A Lesson for the Muslim Community in the Wake of UNC
By Mohammad Zafar
A while back I got into an argument with my older sister, and we both stopped speaking to one another. This deeply upset our mother, but it was difficult to set aside our differences and make things right. I decided to seek counsel from a friend. He then asked me something to which I could only respond with silence: “Will you wait for a tragedy to force you to go back and talk to your sister?”
I had no reply.
I mumbled no, but still knew it would be hard for me to go forward. And he did not need to say more; I knew exactly what he meant. What if something happened to Mom—would we both still be stubborn enough to ignore one another? What if something happened to my sister—would I even for a second hesitate to come rushing to help her? What if she or I passed away without one of us having a chance to apologize to the other? What sort of guilt would we feel then?
Some time later both my sister and I set aside our differences and made things right. She came to apologize to me in Ramadan while I, unable to sleep at night knowing how hurt my mom was, eventually obliged. We had a great, perhaps the best, mediator between us.
Long after that cleared up I still remember the words my friend asked me, which leave me speechless to this day. Was I really waiting for a tragedy to force my hand? Although this is a micro example of one Muslim family, I believe we can use the same approach towards a macro problem of the Muslim community. Do we have to wait until a tragedy occurs to put aside our differences?
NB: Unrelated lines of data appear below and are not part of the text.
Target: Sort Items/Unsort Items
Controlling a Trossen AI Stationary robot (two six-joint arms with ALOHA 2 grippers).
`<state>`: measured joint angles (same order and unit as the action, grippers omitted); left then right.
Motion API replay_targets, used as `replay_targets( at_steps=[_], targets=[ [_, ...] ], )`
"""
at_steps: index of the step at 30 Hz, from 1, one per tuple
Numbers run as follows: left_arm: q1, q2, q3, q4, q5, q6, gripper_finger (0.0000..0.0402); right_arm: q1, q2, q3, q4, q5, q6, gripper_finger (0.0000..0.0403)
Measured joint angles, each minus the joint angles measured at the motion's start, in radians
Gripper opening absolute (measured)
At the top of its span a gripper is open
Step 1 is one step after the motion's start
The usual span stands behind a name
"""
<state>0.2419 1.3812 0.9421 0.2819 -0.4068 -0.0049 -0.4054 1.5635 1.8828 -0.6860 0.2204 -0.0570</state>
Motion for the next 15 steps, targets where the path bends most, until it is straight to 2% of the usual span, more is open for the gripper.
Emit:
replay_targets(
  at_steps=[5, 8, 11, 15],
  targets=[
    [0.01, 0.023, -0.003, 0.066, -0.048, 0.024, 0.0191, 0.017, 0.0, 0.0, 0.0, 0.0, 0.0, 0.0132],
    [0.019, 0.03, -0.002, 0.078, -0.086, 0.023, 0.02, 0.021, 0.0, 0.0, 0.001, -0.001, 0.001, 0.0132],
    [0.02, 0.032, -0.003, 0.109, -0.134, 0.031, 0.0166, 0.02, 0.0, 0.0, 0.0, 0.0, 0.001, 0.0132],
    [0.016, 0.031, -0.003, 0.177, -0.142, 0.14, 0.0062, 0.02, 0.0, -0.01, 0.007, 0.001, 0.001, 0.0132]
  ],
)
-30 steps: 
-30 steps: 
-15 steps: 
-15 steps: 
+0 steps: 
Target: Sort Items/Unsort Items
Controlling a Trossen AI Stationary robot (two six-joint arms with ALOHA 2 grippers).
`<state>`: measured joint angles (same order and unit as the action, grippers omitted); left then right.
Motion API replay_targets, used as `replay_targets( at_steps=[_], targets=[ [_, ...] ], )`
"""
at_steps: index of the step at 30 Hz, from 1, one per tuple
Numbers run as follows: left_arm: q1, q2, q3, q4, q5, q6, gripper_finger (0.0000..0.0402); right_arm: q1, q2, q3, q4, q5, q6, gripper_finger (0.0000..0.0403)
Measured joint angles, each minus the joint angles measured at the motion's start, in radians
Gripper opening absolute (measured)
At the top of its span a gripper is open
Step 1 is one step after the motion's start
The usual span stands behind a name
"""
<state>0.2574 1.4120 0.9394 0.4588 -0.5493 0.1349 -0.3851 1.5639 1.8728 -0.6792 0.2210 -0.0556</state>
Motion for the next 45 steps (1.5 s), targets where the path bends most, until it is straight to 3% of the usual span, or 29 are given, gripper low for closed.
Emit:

Our community at large is at times just like the stubborn guy I was. There are far more important issues than the ones we spend hours and hours arguing over, to no avail. And while some of us may recognize that our arguments can be trivial at times, it does not seem to stop us in a pragmatic way.
In light of recent tragic events, did it have to take the execution-style murder of three young, vibrant students for us to realize that perhaps we should not waste our time with these trivial disputes?
And while every issue deserves its due attention, it is vital to understand just how much. How much time is really needed to argue about which shaykh (religious leader) should be followed and which refuted? Or whether we should belong to this group or that group? Or if one opinion is better than the other? How much?
These arguments typically end in either party becoming too tired or simply too bored to continue. So the arguments can last hours for some people or days and weeks for others. They go as long as they need to until both sides simply become too fed up to continue.
How true the Prophet Muhammad ﷺ (peace be upon him) when he said, “I guarantee a house on the outskirts of Paradise for him who leaves an argument even if he is right,” (Sunan Abu Dawud).
Deah Barakat had a dream: “I have a dream to have a unified and structured community.”1 I am sure that Yusor and Razan would have agreed, so why not make that their legacy? These three young leaders of our community were killed but they left to us a challenge—the challenge of setting aside our differences, not rebuking others at every chance we get, and just being there for one another.
If we all hope to be in each other’s company in Paradise, why do we not start to work on it right now? Why do we wait for calamities to occur to know that?
I was able to witness firsthand how not speaking to my sister hurt my mom, which caused guilt I could not bear. Imagine if we could all see how disappointed Allah (subhanahu wa ta`ala—exalted is He) becomes with us for the way we constantly treat each other? How would we bear the guilt then?